Set down each line from the start of the material exactly, please, up to and including the one that contains "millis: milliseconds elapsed".
• • • •
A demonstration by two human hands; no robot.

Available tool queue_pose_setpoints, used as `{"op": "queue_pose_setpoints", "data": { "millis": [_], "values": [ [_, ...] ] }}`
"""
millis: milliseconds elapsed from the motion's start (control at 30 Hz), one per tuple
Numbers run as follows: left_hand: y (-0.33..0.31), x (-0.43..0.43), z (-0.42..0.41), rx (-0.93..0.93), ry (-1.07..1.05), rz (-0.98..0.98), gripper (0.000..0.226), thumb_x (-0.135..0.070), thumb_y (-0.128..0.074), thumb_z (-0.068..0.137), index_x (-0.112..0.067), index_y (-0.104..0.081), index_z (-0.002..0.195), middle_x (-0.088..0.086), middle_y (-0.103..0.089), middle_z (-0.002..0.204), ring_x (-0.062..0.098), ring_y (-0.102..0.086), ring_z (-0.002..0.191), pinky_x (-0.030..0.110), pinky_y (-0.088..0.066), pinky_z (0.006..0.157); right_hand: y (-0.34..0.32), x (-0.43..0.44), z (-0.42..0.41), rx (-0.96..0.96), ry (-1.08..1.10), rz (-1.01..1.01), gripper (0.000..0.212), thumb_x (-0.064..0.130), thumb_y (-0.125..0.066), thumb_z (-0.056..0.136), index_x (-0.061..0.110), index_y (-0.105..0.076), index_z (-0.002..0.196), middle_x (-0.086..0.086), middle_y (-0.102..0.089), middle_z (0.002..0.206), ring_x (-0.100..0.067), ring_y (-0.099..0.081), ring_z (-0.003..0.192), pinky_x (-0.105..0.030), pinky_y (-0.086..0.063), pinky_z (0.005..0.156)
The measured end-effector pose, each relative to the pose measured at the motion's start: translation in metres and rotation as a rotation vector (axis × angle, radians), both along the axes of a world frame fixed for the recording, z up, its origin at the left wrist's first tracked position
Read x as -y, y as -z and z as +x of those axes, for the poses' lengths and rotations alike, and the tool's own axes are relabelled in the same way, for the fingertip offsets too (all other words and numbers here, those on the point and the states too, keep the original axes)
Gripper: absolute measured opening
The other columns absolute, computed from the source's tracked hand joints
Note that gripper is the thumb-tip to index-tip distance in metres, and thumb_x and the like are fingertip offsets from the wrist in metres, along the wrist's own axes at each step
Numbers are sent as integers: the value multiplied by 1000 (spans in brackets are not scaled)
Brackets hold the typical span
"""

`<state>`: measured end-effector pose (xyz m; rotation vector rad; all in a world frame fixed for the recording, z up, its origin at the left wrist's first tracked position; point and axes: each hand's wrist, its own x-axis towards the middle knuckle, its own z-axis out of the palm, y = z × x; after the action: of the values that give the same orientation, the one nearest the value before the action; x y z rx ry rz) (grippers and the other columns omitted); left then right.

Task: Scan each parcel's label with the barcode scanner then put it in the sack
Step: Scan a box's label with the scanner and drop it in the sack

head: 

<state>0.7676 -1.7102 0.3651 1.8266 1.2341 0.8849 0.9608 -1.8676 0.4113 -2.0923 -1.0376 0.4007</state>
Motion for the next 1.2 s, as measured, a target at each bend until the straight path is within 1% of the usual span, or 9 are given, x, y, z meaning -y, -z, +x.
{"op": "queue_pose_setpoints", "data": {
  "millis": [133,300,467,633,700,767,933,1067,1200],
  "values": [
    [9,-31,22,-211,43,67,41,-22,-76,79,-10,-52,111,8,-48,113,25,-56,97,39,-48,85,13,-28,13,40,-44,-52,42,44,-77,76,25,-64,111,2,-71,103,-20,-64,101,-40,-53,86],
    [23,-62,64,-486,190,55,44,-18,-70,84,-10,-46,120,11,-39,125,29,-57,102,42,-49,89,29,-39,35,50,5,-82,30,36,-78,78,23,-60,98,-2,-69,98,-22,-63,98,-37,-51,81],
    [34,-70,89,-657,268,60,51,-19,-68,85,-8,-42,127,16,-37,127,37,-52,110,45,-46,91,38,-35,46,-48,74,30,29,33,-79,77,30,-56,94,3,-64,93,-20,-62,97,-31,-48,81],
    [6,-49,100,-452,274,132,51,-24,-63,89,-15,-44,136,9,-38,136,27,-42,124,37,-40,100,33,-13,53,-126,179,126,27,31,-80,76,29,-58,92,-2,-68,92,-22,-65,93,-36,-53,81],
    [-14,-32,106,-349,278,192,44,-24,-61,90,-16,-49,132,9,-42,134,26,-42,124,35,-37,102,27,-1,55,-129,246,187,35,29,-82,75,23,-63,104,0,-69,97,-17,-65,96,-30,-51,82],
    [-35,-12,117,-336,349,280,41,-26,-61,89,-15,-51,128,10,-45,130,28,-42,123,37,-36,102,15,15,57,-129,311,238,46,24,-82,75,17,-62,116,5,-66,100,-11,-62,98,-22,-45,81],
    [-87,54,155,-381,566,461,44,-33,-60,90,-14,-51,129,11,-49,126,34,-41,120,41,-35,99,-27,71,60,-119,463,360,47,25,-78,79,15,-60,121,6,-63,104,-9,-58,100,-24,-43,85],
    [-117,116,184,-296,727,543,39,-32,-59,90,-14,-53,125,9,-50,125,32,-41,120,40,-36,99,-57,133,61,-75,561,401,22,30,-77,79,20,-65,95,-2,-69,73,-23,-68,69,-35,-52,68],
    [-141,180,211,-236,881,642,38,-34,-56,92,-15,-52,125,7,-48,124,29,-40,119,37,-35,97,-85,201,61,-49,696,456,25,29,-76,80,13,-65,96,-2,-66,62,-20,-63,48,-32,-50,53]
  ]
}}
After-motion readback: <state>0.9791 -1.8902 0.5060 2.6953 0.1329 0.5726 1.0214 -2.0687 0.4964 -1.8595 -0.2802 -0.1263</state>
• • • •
* [YOUR RESPONSE]:
A demonstration by two human hands; no robot.

Available tool queue_pose_setpoints, used as `{"op": "queue_pose_setpoints", "data": { "millis": [_], "values": [ [_, ...] ] }}`
"""
millis: milliseconds elapsed from the motion's start (control at 30 Hz), one per tuple

This answer leaves nothing further to address.